Cisco NAC Appliance , anteriormente Cisco Clean Access (CCA), fue un sistema de control de admisión a la red (NAC) desarrollado por Cisco Systems diseñado para producir un entorno de red informática seguro y limpio. Originalmente desarrollado por Perfigo y comercializado bajo el nombre de Perfigo SmartEnforcer, este dispositivo de control de admisión a la red analiza los sistemas que intentan acceder a la red y evita que las computadoras vulnerables se unan a la red. El sistema generalmente instala una aplicación conocida como Clean Access Agent en las computadoras que se conectarán a la red. Esta aplicación, junto con un servidor Clean Access y un Clean Access Manager, se ha vuelto común en muchas universidades y entornos corporativos en la actualidad. Es capaz de administrar redes cableadas o inalámbricas en un modo de configuración en banda o fuera de banda , y redes privadas virtuales ( VPN ) en un modo de configuración solo en banda.
Cisco NAC Appliance ya no se fabrica y dejó de venderse a principios de la década de 2010. El soporte general finalizará en 2015. El soporte extendido finalizará en 2018.
Clean Access Agent (abreviatura: CCAA, "Cisco Clean Access Agent") reside en la máquina del cliente, autentica al usuario y escanea en busca de los parches y el software necesarios. Actualmente, la aplicación Clean Access Agent solo está disponible para algunos sistemas operativos Windows y Mac OS X ( Windows 98 , Windows Me , Windows 2000 , Windows XP , Windows XP Media Center Edition , Windows Vista , Windows 7 , Windows 8 y Mac OS X ); [1] la mayoría de los administradores de red permiten que los clientes con sistemas operativos que no sean Windows (como Mac OS 9 , Linux y FreeBSD ) accedan a la red sin ningún control de seguridad (la autenticación sigue siendo necesaria y generalmente se maneja a través de una interfaz web).
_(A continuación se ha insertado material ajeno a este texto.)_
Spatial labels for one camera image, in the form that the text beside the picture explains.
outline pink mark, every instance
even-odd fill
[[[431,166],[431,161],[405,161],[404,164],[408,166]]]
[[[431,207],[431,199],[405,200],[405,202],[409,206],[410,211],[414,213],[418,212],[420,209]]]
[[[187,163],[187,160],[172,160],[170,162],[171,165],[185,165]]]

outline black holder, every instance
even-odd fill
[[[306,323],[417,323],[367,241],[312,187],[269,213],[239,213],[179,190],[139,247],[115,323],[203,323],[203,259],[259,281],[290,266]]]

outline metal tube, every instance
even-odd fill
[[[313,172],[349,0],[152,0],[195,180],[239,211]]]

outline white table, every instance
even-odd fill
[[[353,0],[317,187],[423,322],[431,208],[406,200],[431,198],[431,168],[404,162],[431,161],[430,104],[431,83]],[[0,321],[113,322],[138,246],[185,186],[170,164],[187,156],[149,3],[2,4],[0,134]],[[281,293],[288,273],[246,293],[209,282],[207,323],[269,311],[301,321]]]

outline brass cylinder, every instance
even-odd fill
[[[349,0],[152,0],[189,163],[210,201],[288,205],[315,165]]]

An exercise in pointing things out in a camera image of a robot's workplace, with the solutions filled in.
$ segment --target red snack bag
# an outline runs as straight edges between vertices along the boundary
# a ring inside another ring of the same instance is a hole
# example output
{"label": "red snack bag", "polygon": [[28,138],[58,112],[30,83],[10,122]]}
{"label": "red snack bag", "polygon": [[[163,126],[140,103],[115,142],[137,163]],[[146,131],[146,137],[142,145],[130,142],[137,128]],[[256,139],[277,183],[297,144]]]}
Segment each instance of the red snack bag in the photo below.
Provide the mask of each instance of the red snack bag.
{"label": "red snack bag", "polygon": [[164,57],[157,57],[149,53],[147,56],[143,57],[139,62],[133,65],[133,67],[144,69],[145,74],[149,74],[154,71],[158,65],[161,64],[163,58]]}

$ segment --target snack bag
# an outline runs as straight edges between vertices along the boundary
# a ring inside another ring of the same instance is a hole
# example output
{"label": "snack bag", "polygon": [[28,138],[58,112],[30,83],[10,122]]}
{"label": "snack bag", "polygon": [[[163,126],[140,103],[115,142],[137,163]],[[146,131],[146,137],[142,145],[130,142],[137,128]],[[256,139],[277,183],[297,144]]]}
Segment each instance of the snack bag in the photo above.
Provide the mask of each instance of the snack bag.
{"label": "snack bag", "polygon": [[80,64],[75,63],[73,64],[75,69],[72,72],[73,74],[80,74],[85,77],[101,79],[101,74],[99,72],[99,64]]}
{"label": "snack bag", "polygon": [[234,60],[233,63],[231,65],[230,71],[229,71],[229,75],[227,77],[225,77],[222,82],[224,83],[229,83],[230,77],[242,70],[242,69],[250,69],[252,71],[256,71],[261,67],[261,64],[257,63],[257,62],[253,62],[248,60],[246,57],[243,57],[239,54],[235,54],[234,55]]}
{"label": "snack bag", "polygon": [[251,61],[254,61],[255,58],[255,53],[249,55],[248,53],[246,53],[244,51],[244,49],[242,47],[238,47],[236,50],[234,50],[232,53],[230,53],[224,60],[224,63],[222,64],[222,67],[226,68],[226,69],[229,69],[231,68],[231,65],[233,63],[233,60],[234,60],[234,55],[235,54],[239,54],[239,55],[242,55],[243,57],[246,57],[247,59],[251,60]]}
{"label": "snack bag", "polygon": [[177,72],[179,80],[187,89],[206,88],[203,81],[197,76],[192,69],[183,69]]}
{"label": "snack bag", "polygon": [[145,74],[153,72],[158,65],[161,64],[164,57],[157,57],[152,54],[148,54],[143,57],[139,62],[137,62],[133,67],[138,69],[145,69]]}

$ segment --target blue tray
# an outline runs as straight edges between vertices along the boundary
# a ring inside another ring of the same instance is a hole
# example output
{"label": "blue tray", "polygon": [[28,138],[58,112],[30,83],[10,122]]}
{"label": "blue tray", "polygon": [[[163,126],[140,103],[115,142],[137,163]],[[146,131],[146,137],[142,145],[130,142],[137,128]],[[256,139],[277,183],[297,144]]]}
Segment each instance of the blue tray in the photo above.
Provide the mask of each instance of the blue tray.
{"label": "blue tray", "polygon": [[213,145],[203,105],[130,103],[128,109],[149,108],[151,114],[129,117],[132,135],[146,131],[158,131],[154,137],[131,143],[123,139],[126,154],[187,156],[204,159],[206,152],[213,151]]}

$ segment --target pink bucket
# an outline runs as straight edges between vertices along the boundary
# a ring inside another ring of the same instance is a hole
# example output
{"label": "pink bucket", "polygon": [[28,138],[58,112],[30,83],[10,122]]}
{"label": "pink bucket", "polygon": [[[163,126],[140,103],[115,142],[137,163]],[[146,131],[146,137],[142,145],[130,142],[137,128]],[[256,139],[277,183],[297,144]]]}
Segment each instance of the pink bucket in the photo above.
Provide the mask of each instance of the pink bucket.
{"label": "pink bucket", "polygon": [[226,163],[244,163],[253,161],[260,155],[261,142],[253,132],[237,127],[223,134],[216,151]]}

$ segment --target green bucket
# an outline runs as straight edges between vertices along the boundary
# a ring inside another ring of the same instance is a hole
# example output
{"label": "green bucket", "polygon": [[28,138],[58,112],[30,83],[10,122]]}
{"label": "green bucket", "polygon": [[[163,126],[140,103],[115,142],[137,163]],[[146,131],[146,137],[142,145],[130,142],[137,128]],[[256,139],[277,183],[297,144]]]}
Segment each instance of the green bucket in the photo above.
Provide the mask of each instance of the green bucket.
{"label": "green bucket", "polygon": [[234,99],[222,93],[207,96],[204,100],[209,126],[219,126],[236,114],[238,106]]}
Después de autenticarse con éxito a través de una interfaz web, Clean Access Server indicará a los nuevos clientes basados en Windows que descarguen e instalen la aplicación Clean Access Agent (en este momento, los clientes que no estén basados en Windows solo necesitan autenticarse a través de la interfaz web y aceptar los términos de servicio de la red). Una vez instalado, el software Agent requerirá que el usuario vuelva a autenticarse. Una vez autenticado, el software Agent normalmente comprobará la computadora cliente para detectar vulnerabilidades conocidas del sistema operativo Windows que se esté utilizando, así como también para detectar software antivirus y definiciones actualizados. Las comprobaciones se mantienen como una serie de "reglas" en el lado de Clean Access Manager. Clean Access Manager (CAM) se puede configurar para comprobar, instalar o actualizar cualquier cosa en el sistema del usuario. Una vez que la aplicación Agent comprueba el sistema, el Agent informará al usuario del resultado, ya sea con un mensaje de éxito o un mensaje de error. Los mensajes de error informan al usuario sobre qué categoría(s) falló el sistema (actualizaciones de Windows, antivirus, etc.) y le indican cómo proceder.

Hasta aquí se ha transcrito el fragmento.